I usually watch the Super Bowl — for the commercials — but this year I think I'll pay a bit more attention to the on-field activities, since my wife and I began enjoying this football business watching the last two Bears playoff games.
It'll certainly be exciting to see Bad Bunny perform. Not that I could name a song of his if you put a gun to my head. But the way MAGA swooned onto their fainting couch of faux victimization when he was named, and, laughably, created an alternate halftime show starring the Michigan excrescence, Kid Rock, well, one wants him to shine. He seems a nice person, based on his Carpool segment with James Corden, which you might want to take a look at. I really admired Corden's opening question: "When did you tell your family you were going to call yourself 'Bad Bunny' and not 'Benito'?"
Bad Bunny is very proud of his Puerto Rican heritage. I learned something of Chicago Puerto Rican history when I wrote "Every goddamn day." Puerto Ricans are one of the city's most significant ethnic groups, and imagine many are swelling with pride seeing their guy in the spotlight
The community exploded into Chicago's consciousness in 1966, after Puerto Rican teens clashed with the police:
Jose Cruz is not his real name.
Anonymity is in order when your life is splayed out in the newspaper in detail, from what you earn as a punch-press operator ($2.22 an hour) to the rent you pay for your second-floor West Side walk-up ($25 a week) to the fact that you purchased your refrigerator and television on the installment plan ($27.18 a month).
“They belong to me,” Cruz tells the Daily News, jumping the gun. They will belong to him if he makes his payments, the kind of detail that can trip up an immigrant.
The story in today’s paper is notable for its ordinariness. Cruz is not a criminal or a victim; he has no complaints and the most modest of dreams: “I would like to move out someday to a larger place.”

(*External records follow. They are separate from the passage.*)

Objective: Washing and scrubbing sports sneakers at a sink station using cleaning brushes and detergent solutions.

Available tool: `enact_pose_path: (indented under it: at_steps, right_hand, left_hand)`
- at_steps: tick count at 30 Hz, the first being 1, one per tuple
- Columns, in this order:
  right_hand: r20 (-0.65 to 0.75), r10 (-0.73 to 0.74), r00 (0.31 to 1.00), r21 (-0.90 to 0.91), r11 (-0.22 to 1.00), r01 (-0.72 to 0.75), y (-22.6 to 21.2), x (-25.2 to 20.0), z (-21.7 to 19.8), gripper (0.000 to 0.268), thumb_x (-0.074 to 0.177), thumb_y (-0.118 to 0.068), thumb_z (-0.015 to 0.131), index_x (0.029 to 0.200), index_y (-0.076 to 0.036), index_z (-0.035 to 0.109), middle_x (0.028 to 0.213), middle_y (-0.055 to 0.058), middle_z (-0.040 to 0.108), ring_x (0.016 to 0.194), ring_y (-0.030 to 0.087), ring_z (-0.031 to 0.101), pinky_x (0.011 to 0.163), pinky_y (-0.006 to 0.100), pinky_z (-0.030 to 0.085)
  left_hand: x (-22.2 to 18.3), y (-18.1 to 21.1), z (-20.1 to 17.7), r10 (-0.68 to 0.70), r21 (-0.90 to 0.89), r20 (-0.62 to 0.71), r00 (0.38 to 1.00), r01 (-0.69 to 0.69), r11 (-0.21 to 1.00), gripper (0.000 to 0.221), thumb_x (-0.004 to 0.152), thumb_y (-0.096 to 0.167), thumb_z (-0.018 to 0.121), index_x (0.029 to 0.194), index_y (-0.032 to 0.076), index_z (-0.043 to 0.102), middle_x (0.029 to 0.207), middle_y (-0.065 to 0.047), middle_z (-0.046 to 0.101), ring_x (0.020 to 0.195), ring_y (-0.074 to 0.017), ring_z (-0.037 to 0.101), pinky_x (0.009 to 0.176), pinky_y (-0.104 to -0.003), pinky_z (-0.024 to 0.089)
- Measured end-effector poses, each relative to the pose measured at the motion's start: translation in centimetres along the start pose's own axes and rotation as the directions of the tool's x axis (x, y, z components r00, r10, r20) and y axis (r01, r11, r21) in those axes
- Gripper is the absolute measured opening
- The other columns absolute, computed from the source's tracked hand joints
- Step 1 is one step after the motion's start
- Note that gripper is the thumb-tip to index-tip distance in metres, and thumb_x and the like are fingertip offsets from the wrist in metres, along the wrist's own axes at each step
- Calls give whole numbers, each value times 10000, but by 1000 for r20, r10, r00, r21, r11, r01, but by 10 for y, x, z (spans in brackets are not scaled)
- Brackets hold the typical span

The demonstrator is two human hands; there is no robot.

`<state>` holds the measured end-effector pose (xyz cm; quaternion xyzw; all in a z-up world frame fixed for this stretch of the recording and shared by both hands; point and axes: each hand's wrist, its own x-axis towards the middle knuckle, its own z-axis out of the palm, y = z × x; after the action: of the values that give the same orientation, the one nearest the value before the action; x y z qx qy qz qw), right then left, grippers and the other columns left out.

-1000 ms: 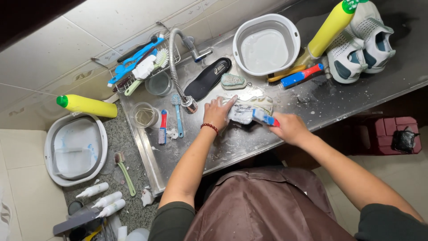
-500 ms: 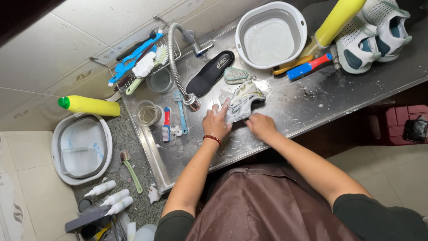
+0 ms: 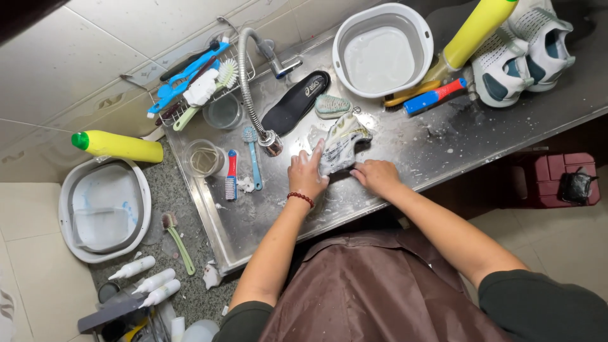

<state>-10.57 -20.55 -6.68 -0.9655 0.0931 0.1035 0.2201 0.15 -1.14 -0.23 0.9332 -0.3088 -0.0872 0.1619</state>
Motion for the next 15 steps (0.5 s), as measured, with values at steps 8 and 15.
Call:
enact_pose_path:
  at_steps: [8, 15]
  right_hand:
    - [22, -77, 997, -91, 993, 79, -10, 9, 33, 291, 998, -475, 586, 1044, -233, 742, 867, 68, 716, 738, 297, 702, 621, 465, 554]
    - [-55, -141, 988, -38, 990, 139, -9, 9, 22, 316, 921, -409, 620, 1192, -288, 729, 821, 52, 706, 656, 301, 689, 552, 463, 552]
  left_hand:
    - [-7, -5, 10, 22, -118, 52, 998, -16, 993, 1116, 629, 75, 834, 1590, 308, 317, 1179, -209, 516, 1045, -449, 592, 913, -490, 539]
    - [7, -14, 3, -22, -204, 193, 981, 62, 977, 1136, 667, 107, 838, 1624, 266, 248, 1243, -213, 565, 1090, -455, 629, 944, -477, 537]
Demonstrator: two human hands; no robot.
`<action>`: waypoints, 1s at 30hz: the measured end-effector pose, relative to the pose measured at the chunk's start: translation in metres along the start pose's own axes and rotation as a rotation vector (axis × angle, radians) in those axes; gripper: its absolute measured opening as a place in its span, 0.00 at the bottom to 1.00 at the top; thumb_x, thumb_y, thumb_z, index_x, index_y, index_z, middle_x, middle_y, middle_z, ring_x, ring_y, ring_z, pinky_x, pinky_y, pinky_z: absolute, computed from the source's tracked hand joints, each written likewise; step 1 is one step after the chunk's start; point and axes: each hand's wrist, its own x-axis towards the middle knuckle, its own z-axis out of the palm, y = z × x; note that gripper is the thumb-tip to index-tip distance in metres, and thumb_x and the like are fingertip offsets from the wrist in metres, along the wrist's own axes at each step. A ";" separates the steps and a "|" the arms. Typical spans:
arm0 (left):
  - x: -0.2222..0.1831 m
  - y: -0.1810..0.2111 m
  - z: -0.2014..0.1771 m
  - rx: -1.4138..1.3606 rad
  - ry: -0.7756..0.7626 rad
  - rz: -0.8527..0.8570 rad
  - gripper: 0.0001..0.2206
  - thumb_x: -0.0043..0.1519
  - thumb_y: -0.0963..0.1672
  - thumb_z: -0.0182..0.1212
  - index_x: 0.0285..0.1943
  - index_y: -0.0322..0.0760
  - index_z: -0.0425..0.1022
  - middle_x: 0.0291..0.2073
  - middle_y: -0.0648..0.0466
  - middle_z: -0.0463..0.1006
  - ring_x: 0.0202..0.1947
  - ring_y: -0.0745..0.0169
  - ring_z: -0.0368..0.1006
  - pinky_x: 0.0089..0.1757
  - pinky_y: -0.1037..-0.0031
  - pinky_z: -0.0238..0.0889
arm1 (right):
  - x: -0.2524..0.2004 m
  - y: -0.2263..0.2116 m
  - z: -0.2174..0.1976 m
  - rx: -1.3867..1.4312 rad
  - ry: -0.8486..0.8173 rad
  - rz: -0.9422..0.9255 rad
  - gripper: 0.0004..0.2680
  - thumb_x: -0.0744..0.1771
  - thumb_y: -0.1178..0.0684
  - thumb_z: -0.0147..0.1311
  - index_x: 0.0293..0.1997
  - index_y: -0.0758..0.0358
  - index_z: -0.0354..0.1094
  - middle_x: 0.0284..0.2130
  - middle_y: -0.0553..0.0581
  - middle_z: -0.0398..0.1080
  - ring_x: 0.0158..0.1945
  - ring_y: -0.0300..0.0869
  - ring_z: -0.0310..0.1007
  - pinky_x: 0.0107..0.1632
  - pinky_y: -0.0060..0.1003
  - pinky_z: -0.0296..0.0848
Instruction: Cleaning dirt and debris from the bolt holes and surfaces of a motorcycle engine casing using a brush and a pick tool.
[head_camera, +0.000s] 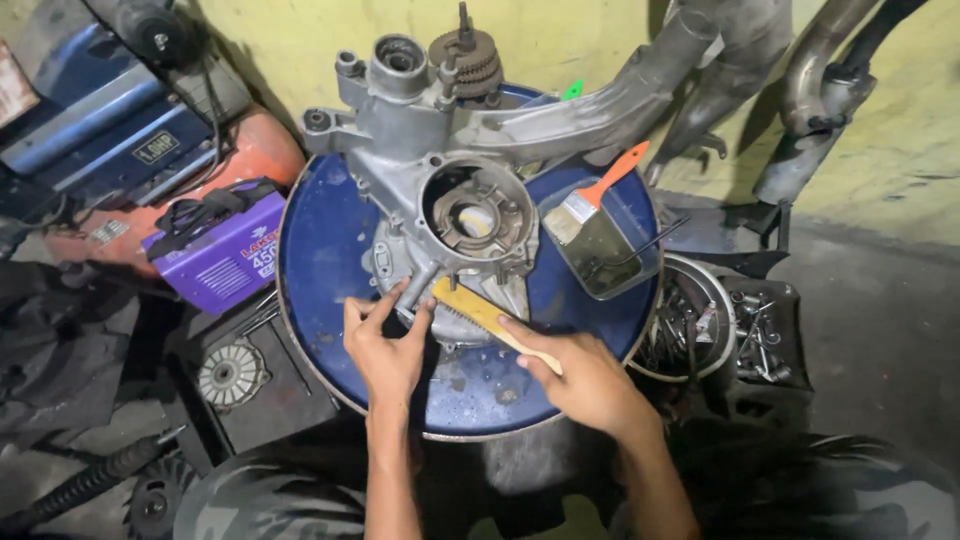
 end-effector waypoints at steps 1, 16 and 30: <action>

But the profile does appear in an extraordinary context; a city suddenly waking to its Puerto Rican community. The week before, 100 police and 1,000 Puerto Ricans clashed on the Northwest Side. A police car was overturned and burned, firemen pelted with rocks, their trucks looted. The shock came not so much from the episode’s violence but because it happened at all.
In 1950, there were 255 Puerto Ricans living in Chicago. That number rose to 32,371 by 1960. Now it’s 65,000 and, during the riot, “to the police it seemed all of them were on W. Division St. between Damen and California.”
In the ensuing hand wringing, the Daily News runs a front-page editorial, in Spanish—“Puerto Ricans must not be strangers in our midst,” it says, translated. “Their culture—the oldest in the Western hemisphere—and their language—revered in world literature—must become part of the life in Chicago. This cannot be done by violence.”
Why the riot? Some blame is placed on a failure to communicate. Charles H. Percy, Republican candidate for US Senate, suggests teaching police Spanish. Then there is the difficulty of the scale of life in Chicago: 85 percent of Puerto Rican immigrants come from small rural towns.
“The Puerto Ricans come here with an inability to cope with the problems of the city,” Rev. Daniel Alvarez, head of La Casa Central, a social service agency, tells the Daily News. “They don’t find the proper services, they run out of money, they lack the ability to find employment, and they get trapped. . . . They borrow money, they risk everything they have for the $106 one-way ticket to Chicago.”
That ticket is significant. Puerto Ricans are “the first ethnic group to come to the United States predominantly by airplane.” The suddenness of the transition—no long voyage, no wait at the border—adds to the shock. Despite difficulties, Puerto Ricans are on their way to becoming the second-largest Latino group in the city.
“All these things bring problems, problems that did not exist at home,” says Alvarez. “We are trying to solve them. But it will take time—and understanding.”